Technological advances in the health care industry statewide are leading to local growth for businesses involved in digital health care and biotechnology.

“Health tech is the most rapidly-growing sector of the U.S. economy, encompassing technological applications in health care, cybersecurity and compliance needed to protect industry, data management, diagnostics and treatment, and the list goes on,” said Tracy Turner, director of the Howard Tech Council. “In the Baltimore-Washington Corridor, we have the tech talent, the innovation and the world’s most respected medical institutions. The future of health tech is right here.”

In addition to serving as the headquarters for many digital health care companies, Maryland is also a notable host of biotechnology firms. Businesses in the state have mapped the human genome and developed the first rapid test for Ebola, as well as the first FDA-approved blood test for colon cancer.

Also, Maryland leads the world in adult stem cell production and vaccine development, and represents one of the largest life sciences clusters in the U.S., with more than 500 biotech firms, as well as the National Institutes of Health, the Food and Drug Administration, The Johns Hopkins University and the University of Maryland.

It’s the Location

The proximity to laboratories makes the Corridor a great place for biotech startups.

“Howard County’s location and educated workforce make it a prime location for the growing biotech industry,” said Lawrence Twele, CEO of the Howard County Economic Development Authority. “We are situated evenly between University of Maryland Medical Center and Johns Hopkins, in Baltimore, and the National Institutes of Health, in Bethesda. Howard County’s location provides businesses with easy access to some of the nation’s largest medical research institutions, resources that are essential to industry growth and expansion.”

Eighty percent of the U.S. pharmaceutical industry and more than 2,000 life sciences companies are within a two-hour drive in Maryland, according to the Maryland Department of Commerce. Maryland is home to the top 20% of “influencers” worldwide in vaccine development, according to the Department of Commerce. More than 40,000 people in the state are employed in biohealth.

Within the health tech sector, startup companies are booming as well as entrepreneurs, as they develop companion software for medications, smartphone apps that let physicians monitor patients remotely, virtual health coaches, bilingual electronic health records and more.

Reducing Errors, Saving Lives

Health care information technology (IT) isn’t just about dry numbers, said Gloria Wren, a professor at Loyola University, as well as co-editor of the journal Intelligent Decision Technologies.

“Health care IT is saving lives by reducing medication errors to hospital in-patients using bar-code scanning,” she said. “The U.S. Institute of Medicine estimates that every year there are more than 1 million injuries and approximately 100,000 deaths directly attributed to preventable medical errors.”

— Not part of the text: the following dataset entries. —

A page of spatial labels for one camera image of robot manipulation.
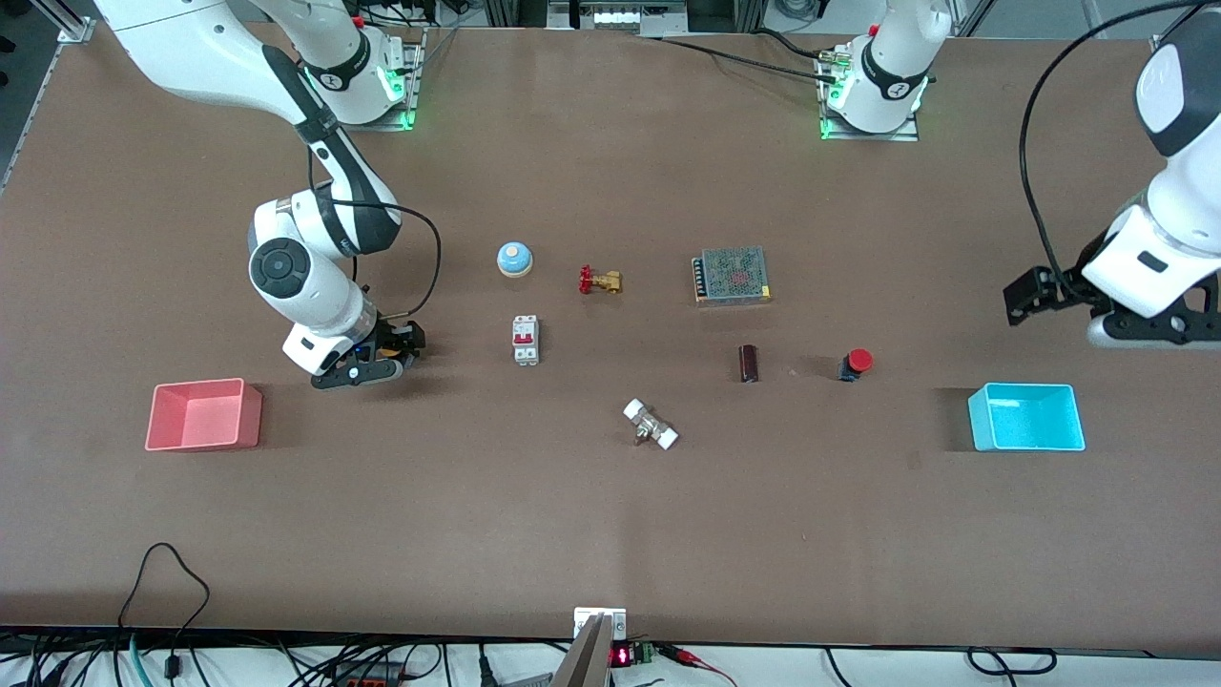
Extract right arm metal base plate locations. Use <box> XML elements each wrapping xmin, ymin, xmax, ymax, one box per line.
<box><xmin>316</xmin><ymin>27</ymin><xmax>427</xmax><ymax>133</ymax></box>

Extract black cable on table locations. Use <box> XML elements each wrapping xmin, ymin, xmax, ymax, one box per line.
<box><xmin>656</xmin><ymin>29</ymin><xmax>842</xmax><ymax>85</ymax></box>

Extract black curled cable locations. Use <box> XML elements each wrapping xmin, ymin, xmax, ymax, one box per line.
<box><xmin>966</xmin><ymin>647</ymin><xmax>1058</xmax><ymax>677</ymax></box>

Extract cyan plastic bin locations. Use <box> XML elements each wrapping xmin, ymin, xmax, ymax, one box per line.
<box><xmin>967</xmin><ymin>383</ymin><xmax>1086</xmax><ymax>452</ymax></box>

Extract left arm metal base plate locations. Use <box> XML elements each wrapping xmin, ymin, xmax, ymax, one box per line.
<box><xmin>818</xmin><ymin>48</ymin><xmax>921</xmax><ymax>143</ymax></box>

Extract metal mesh power supply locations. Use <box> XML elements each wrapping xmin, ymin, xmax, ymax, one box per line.
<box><xmin>692</xmin><ymin>246</ymin><xmax>773</xmax><ymax>306</ymax></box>

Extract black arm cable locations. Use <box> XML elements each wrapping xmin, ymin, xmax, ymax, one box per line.
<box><xmin>307</xmin><ymin>143</ymin><xmax>443</xmax><ymax>321</ymax></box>
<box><xmin>1019</xmin><ymin>0</ymin><xmax>1221</xmax><ymax>292</ymax></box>

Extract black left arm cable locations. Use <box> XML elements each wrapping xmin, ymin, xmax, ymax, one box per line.
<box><xmin>1019</xmin><ymin>0</ymin><xmax>1221</xmax><ymax>292</ymax></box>

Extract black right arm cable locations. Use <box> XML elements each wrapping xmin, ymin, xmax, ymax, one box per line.
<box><xmin>307</xmin><ymin>143</ymin><xmax>443</xmax><ymax>321</ymax></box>

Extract pink plastic bin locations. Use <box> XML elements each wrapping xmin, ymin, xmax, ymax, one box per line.
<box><xmin>145</xmin><ymin>378</ymin><xmax>263</xmax><ymax>452</ymax></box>

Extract metal fitting white ends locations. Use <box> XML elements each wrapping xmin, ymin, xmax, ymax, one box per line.
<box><xmin>622</xmin><ymin>398</ymin><xmax>680</xmax><ymax>452</ymax></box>

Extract red clip wire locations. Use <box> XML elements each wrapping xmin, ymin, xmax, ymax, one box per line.
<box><xmin>658</xmin><ymin>643</ymin><xmax>737</xmax><ymax>687</ymax></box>

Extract black looped cable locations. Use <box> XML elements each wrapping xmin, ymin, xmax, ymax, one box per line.
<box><xmin>116</xmin><ymin>542</ymin><xmax>212</xmax><ymax>680</ymax></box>

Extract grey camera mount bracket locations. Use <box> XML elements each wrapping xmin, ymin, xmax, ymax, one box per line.
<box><xmin>551</xmin><ymin>607</ymin><xmax>629</xmax><ymax>687</ymax></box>

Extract grey device with connectors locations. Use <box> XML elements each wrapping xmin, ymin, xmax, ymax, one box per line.
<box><xmin>548</xmin><ymin>0</ymin><xmax>690</xmax><ymax>37</ymax></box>

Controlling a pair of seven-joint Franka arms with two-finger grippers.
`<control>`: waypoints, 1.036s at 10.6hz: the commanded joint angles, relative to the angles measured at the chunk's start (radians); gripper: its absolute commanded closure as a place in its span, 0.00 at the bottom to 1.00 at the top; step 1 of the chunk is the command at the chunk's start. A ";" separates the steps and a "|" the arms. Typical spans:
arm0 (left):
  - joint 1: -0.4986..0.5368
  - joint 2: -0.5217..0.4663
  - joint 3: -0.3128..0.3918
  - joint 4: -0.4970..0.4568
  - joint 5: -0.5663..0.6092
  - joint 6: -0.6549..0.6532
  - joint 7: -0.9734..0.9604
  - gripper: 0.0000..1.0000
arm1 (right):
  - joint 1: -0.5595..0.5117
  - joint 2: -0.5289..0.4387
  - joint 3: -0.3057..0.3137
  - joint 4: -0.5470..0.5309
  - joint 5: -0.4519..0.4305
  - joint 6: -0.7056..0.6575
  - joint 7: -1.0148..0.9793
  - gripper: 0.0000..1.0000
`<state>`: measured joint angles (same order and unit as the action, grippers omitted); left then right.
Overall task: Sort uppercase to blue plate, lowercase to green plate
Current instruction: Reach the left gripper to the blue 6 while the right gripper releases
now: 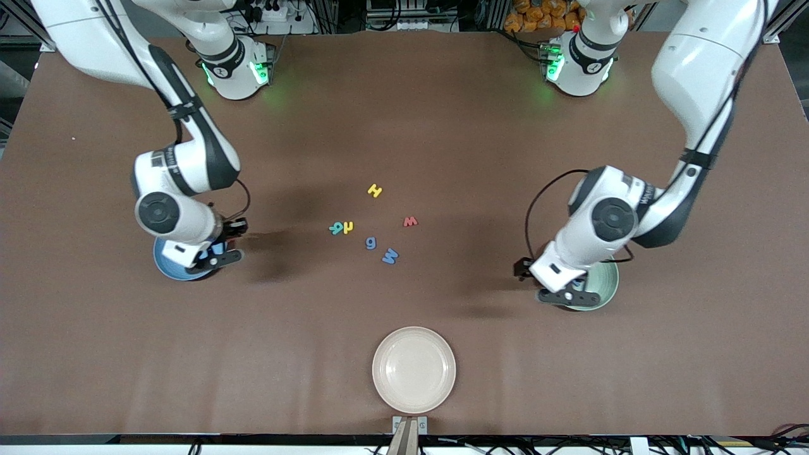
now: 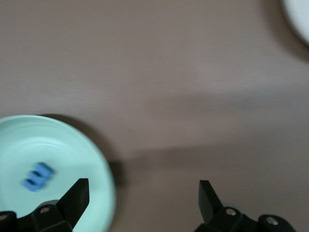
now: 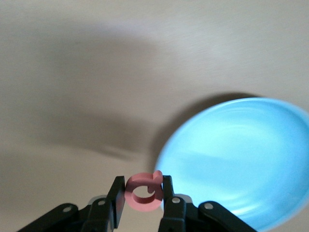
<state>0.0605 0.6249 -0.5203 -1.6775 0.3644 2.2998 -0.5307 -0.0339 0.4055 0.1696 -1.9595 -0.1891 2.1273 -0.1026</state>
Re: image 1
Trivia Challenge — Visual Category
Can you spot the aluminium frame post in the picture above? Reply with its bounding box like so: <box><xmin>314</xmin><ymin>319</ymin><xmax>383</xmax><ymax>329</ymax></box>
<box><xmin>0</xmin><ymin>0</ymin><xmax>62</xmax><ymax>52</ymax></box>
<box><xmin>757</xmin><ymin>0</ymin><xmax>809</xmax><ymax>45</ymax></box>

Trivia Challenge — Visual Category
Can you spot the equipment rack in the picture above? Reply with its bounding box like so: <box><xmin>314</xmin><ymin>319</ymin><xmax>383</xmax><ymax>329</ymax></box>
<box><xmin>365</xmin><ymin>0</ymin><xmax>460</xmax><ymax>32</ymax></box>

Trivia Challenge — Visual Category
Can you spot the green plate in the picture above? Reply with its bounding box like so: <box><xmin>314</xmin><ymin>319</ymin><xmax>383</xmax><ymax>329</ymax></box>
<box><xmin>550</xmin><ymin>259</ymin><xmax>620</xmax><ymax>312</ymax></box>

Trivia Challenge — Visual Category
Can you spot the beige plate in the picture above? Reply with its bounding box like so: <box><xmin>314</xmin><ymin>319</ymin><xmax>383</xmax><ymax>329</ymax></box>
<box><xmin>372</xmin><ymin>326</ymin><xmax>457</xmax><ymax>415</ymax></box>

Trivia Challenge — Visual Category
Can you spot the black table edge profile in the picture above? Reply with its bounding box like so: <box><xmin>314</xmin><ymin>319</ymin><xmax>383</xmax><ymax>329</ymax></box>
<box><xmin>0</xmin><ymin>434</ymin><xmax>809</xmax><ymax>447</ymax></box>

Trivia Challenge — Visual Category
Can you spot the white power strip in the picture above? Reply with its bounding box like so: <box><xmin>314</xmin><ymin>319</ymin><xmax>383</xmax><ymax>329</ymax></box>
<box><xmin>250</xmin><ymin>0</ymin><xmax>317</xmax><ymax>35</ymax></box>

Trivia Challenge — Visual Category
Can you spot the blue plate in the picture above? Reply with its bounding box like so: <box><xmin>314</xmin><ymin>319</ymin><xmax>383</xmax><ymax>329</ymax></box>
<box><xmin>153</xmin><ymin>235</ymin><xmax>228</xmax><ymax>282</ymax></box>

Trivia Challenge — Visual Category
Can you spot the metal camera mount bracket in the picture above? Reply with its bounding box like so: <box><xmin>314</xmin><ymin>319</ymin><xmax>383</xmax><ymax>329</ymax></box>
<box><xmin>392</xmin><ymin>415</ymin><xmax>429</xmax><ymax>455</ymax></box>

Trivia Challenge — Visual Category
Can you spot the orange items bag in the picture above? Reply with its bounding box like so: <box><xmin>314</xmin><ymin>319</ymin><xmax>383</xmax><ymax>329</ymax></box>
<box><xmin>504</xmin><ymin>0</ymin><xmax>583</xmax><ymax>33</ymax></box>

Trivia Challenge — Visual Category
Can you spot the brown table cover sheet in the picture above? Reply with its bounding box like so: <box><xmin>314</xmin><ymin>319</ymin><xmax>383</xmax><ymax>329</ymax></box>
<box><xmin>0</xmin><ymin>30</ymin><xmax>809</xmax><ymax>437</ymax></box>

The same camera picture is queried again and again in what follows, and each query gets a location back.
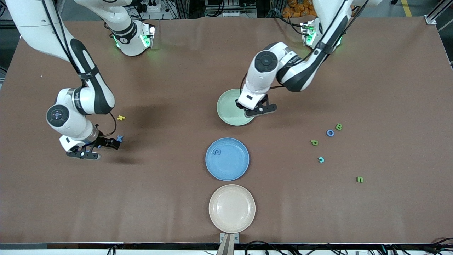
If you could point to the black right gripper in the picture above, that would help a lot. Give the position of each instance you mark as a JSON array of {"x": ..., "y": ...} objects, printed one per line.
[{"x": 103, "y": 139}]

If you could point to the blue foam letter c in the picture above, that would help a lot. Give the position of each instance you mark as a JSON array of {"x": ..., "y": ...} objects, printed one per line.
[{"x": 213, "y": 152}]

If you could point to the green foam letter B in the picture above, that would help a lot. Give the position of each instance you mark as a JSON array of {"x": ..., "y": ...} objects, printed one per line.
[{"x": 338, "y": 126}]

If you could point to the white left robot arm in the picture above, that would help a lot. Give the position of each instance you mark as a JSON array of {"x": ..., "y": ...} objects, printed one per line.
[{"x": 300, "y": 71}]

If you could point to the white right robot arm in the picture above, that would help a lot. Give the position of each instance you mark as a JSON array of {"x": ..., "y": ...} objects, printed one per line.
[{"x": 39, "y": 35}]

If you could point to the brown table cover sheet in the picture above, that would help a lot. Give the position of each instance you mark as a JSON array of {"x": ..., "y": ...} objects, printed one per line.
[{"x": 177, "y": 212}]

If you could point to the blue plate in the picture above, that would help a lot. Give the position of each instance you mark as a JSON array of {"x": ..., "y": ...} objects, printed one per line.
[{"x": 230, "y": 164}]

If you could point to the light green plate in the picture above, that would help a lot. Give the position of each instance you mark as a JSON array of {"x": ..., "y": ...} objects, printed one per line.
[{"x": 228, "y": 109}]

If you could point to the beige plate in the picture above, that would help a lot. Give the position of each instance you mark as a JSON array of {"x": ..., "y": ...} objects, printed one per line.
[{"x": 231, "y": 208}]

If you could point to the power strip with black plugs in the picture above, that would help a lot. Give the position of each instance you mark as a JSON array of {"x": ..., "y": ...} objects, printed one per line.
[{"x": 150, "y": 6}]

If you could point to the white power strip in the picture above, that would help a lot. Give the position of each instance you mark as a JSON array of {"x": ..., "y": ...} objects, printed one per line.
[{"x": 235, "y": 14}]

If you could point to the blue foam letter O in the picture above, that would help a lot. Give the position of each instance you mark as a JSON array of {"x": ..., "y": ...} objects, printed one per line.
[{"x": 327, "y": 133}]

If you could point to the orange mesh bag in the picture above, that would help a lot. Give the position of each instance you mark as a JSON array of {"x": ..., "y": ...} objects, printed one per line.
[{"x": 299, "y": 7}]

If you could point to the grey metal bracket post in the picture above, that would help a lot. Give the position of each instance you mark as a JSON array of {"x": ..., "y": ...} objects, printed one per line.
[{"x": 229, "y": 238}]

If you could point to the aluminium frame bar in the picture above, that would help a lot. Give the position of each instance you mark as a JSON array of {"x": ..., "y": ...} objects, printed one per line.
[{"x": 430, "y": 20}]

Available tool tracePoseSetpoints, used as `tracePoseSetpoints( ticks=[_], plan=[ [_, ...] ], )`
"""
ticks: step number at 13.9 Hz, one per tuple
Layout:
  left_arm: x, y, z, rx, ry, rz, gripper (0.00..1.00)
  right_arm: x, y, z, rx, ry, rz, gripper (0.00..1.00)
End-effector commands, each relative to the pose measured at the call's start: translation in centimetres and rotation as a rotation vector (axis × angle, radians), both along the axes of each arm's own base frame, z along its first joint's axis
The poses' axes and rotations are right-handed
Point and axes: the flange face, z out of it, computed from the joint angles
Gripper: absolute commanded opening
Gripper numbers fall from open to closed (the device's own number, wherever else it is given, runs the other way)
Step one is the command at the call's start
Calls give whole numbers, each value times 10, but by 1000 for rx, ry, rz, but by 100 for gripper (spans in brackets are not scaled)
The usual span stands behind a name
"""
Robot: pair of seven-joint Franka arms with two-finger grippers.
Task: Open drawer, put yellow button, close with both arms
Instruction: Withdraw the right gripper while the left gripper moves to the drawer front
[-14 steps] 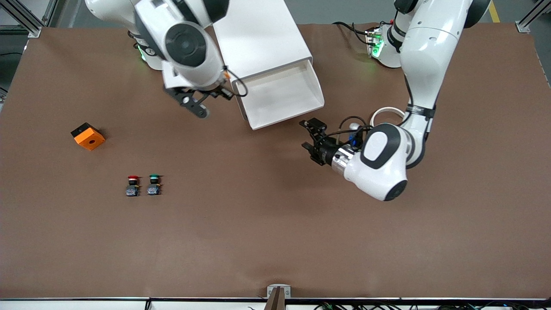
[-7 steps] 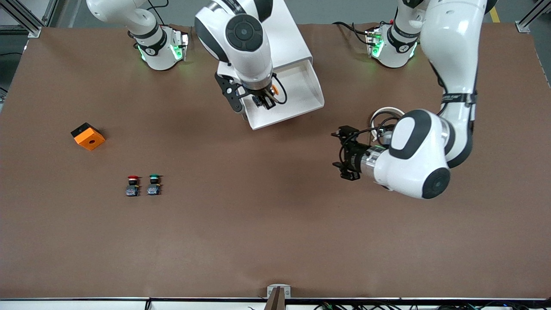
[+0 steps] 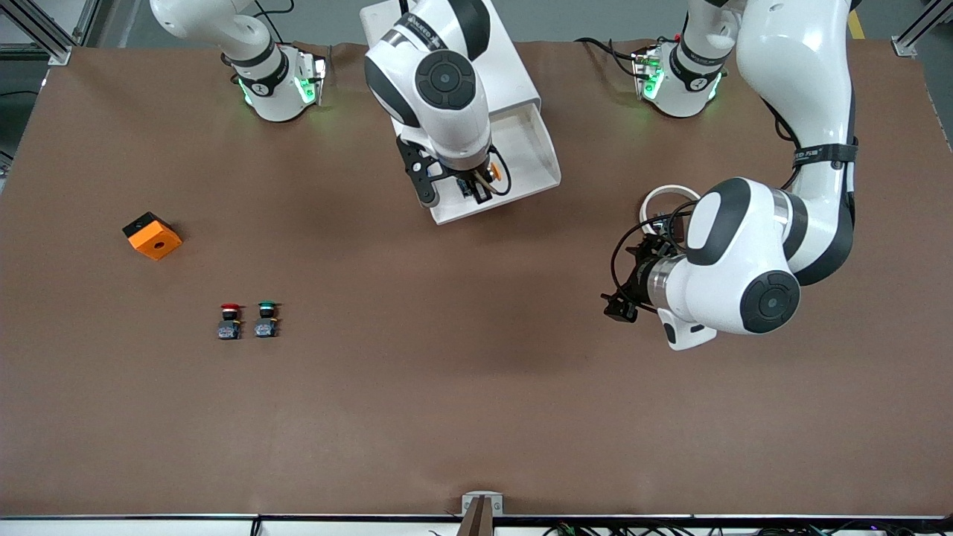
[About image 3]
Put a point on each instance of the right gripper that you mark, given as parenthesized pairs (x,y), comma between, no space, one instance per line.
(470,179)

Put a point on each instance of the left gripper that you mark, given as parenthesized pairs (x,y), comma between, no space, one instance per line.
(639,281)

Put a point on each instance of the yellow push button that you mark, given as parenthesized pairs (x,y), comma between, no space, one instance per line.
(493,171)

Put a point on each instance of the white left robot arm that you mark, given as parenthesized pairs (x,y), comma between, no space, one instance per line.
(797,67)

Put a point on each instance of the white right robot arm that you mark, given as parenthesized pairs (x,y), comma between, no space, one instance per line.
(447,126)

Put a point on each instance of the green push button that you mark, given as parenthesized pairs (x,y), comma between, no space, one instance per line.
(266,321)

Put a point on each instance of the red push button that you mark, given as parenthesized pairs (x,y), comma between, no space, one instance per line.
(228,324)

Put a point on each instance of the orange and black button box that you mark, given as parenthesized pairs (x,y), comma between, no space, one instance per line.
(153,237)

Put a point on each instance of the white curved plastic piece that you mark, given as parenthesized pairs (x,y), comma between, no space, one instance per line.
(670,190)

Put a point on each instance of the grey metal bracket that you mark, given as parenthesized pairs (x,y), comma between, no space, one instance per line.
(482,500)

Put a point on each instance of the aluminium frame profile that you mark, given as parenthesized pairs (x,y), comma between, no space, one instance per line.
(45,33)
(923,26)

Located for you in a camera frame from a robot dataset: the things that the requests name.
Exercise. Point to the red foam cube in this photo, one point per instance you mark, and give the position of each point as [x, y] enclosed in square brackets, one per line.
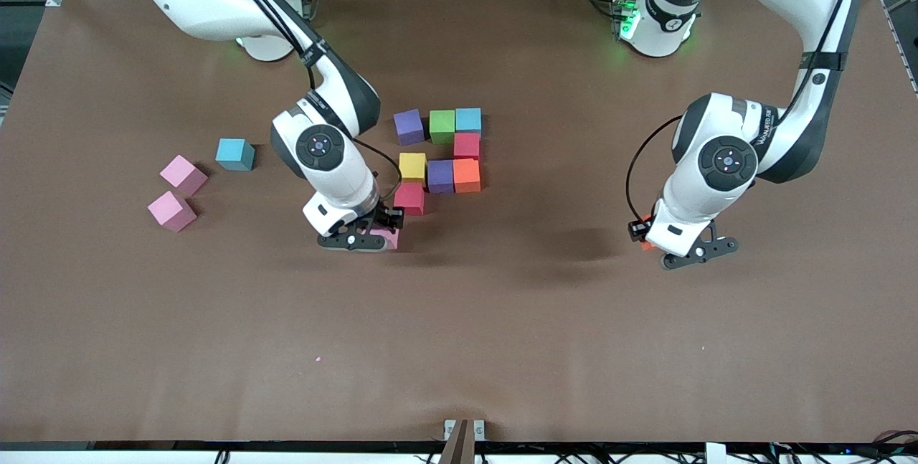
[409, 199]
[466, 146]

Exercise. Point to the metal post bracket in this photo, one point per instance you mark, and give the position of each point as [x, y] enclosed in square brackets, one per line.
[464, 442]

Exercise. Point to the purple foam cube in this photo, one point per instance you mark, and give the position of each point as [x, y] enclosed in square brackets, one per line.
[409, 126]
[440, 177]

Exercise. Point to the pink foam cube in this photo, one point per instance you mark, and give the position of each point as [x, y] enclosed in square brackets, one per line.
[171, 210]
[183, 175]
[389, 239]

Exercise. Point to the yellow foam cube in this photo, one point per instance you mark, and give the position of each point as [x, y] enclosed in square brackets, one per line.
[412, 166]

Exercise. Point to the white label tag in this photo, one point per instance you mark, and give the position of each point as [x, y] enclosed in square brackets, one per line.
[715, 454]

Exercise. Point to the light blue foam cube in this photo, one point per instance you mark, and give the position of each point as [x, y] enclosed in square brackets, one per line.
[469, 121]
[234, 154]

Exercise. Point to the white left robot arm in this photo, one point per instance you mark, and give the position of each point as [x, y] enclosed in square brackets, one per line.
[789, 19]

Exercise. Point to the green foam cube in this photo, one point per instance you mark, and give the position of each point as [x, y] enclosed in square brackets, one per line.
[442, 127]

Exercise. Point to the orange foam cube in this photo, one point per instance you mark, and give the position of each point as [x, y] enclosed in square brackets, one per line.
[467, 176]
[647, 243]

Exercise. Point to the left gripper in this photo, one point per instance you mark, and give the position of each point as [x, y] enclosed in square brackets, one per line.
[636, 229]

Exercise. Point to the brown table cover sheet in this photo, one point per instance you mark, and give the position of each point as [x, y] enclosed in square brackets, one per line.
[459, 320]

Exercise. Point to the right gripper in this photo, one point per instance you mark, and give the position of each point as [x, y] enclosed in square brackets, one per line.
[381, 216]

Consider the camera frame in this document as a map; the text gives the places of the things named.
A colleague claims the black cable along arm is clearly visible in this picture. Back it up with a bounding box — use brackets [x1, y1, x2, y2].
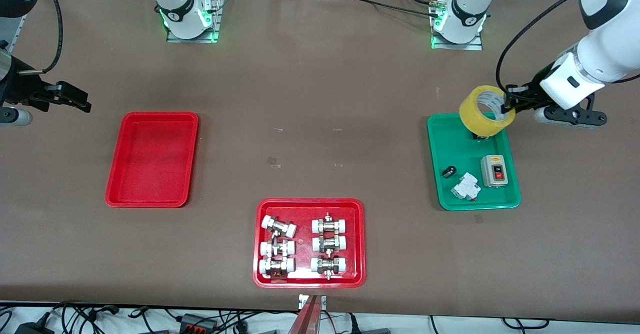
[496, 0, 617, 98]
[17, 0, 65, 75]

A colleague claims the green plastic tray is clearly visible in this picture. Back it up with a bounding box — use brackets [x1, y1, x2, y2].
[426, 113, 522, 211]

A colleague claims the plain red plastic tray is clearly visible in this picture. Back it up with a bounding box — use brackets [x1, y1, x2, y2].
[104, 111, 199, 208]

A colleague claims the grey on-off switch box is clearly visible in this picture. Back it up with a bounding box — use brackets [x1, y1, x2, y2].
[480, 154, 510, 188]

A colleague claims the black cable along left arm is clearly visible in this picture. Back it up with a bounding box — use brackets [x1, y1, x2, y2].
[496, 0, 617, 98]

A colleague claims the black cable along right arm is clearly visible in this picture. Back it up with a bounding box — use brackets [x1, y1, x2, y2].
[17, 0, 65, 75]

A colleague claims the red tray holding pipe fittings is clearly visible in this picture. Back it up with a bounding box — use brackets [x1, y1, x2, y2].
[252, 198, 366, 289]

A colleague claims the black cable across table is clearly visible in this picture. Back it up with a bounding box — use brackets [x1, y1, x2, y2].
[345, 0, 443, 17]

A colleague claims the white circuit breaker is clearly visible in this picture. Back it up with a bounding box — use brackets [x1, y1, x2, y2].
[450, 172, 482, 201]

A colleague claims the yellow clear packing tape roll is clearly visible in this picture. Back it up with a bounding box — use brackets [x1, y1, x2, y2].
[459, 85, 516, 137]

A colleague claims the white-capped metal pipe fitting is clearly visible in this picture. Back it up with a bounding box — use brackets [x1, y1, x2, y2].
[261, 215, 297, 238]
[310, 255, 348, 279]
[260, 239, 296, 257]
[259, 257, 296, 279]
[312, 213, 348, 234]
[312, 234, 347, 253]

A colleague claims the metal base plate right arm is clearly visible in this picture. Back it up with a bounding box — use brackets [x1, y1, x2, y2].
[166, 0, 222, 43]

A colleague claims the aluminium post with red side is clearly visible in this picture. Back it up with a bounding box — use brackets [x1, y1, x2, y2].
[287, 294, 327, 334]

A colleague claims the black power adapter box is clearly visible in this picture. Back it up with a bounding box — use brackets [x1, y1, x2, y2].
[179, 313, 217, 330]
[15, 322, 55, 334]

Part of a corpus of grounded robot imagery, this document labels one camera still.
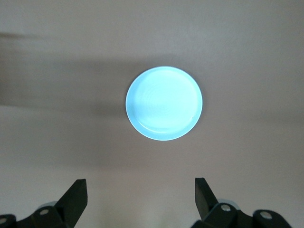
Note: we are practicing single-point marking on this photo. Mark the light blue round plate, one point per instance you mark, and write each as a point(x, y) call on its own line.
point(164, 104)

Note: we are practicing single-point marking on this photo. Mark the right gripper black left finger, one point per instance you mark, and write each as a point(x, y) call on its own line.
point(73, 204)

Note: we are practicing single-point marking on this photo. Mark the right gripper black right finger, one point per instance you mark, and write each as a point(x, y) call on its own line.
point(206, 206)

The most prevalent cause of undesirable medical events is caused by errors associated with the administration of medications during in-patient hospitalization stays. Health care IT — in the form of computerized systems — can prevent up to 95% of adverse drug effects by, for example, monitoring medication administration and patient signals, providing decision support on medication management and reducing the severity in the case of a reaction.

“These systems require data for decision making such as those provided by bar-coding and scanning of medications,” Wren said. “When combined with robust decision support systems, health care providers can gather, analyze and interpret information and react appropriately to medication errors.”

Wren’s research with York Hospital, part of WellSpan Health, demonstrates that barcode scanning of patients and medications, combined with data-supported decision making, can reduce medication errors.

A New Wave

New pieces of technology are steadily being developed within the health tech sector, making patients’ lives better and adding jobs to the market that employers didn’t think would ever exist.

Robotic-assisted surgery is already here and growing as a technology, Wren said. A so-called “Internet of Things” involves placing small sensors on medical devices that report to a computer monitoring center.

There is also a new wave of code-writing focused on “wearable technology” for patients who want to monitor their health indicators. Real-time monitoring of health with mobile and social technologies is helping doctors and patients predict when someone is going to have an adverse health care condition.

Social and mobile technologies are also increasing access to professional human health care through a global network that finds physicians and other health professionals when and where patients need care — no matter where in the world they are.

“To me, health care technology is best when we consider technology as delivering and analyzing data for better decision making,” said Wren. “Biotech involves understanding processes at the cellular and even molecular levels, and using that huge amount of data to gain insights that can become actionable in the hands of health care professionals.”